Ever since I watched the film “21,” the conundrum of two goats and a car has intrigued me. Despite multiple attempts to grasp the film’s explanation, I remained baffled. That is, until today. Before delving into the details, let me present the problem for those who are unfamiliar.
The Problem: Imagine you’re on a game show with three doors. Behind one door is a car, and behind the other two doors are goats. You choose a door, let’s call it Door 1. The host, who knows where the car is, opens another door, perhaps Door 3, revealing a goat. Now, you have a choice: stick with your original choice (Door 1) or switch to the unopened door (Door 2).

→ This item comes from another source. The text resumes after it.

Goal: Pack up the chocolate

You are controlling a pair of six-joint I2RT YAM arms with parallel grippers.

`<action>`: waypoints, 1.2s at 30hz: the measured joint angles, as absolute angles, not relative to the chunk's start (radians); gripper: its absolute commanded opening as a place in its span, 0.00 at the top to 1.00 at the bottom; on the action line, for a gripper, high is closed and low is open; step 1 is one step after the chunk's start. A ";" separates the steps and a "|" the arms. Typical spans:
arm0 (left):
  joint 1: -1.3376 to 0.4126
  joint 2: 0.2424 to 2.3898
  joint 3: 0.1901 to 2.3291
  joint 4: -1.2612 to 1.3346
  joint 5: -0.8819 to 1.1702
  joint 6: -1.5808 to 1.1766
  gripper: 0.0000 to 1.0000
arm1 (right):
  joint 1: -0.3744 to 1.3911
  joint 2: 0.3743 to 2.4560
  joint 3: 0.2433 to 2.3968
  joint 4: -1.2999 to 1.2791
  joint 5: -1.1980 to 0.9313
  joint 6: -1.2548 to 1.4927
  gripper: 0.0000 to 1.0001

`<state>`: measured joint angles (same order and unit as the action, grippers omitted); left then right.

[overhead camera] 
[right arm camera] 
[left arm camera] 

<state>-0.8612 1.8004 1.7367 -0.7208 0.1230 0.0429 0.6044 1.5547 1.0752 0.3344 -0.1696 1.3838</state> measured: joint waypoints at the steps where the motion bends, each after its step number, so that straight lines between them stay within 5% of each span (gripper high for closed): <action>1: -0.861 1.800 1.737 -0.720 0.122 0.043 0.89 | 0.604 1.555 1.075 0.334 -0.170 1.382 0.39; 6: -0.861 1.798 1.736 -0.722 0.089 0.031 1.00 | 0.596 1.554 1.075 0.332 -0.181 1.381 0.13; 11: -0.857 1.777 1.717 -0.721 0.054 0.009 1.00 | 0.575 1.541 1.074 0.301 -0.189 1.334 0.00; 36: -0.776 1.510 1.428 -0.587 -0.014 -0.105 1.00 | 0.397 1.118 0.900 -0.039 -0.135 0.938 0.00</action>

Initially, I struggled to wrap my head around the film’s answer, which was to switch the door. In my mind, both options seemed equally likely. Whether I stuck with my initial choice or switched, the odds of winning the car remained at 1/3.

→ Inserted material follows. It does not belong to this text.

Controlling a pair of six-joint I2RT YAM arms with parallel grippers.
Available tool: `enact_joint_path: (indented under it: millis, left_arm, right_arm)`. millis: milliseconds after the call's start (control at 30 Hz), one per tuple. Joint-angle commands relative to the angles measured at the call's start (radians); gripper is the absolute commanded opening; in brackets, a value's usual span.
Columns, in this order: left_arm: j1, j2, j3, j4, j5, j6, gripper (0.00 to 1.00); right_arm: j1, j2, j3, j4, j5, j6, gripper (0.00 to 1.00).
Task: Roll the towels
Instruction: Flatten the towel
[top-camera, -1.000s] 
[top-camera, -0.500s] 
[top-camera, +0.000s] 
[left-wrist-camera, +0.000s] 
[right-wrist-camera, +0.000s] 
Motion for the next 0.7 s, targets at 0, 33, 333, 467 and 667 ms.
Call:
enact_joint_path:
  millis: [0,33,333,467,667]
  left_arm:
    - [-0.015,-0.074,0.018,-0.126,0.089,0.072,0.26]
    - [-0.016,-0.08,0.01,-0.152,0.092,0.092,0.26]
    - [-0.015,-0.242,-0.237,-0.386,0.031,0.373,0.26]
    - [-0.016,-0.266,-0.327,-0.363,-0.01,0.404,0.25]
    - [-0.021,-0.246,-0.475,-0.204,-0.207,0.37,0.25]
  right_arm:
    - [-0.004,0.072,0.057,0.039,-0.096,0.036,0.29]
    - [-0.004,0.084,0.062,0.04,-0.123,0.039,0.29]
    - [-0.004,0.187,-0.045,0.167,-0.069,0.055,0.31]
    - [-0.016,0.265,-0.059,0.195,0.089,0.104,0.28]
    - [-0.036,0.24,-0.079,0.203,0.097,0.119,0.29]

Allow me to offer an alternative explanation. Let’s consider the three choices: Doors A, B, and C. The probability of selecting any one of them initially provides a 1/3 chance of winning the car. Now, let’s explore the scenarios, keeping in mind that the host will always reveal a goat behind a door you didn’t pick.
Option 1: Choose A, host shows B, you stick with A. Result: You lose.
Option 2: Choose A, host shows B, you switch to C. Result: You win.
Option 3: Choose B, host shows A, you stick with B. Result: You lose.
Option 4: Choose B, host shows A, you switch to C. Result: You win.
Option 5: Choose C, host shows A or B, you stick with C. Result: You win.
Option 6: Choose C, host shows A or B, you switch to A or B. Result: You lose.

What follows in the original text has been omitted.